Nothing but a number is wanted here: the tally of lines in the material below that include "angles".

____________________

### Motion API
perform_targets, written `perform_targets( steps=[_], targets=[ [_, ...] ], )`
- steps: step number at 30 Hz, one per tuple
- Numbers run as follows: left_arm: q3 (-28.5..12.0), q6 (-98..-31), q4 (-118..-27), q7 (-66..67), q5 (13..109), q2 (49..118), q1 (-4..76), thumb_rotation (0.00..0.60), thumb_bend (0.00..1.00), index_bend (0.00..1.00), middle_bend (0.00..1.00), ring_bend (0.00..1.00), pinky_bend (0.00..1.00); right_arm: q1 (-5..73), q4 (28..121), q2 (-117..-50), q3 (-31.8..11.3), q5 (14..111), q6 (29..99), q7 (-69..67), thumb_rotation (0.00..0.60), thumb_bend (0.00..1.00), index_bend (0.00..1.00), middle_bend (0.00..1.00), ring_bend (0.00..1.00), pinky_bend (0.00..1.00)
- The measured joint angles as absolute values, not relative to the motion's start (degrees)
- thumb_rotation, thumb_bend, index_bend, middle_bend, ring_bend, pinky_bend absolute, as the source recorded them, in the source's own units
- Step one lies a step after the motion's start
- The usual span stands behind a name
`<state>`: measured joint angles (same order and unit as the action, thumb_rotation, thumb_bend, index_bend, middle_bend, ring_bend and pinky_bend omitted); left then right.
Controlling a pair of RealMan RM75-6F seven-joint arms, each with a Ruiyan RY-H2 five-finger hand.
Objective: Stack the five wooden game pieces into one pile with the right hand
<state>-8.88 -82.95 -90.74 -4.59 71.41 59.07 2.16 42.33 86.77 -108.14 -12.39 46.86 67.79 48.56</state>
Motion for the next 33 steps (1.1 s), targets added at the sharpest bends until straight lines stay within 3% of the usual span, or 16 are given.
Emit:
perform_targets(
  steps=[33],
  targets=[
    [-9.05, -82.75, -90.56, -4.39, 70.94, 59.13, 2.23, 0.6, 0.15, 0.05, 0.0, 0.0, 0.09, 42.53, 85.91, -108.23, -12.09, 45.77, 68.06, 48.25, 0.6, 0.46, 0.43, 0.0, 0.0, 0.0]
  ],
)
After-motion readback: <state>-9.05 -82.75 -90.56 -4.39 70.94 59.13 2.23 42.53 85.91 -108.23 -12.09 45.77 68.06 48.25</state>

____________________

* [OUTPUT OF THE EXERCISE]: 2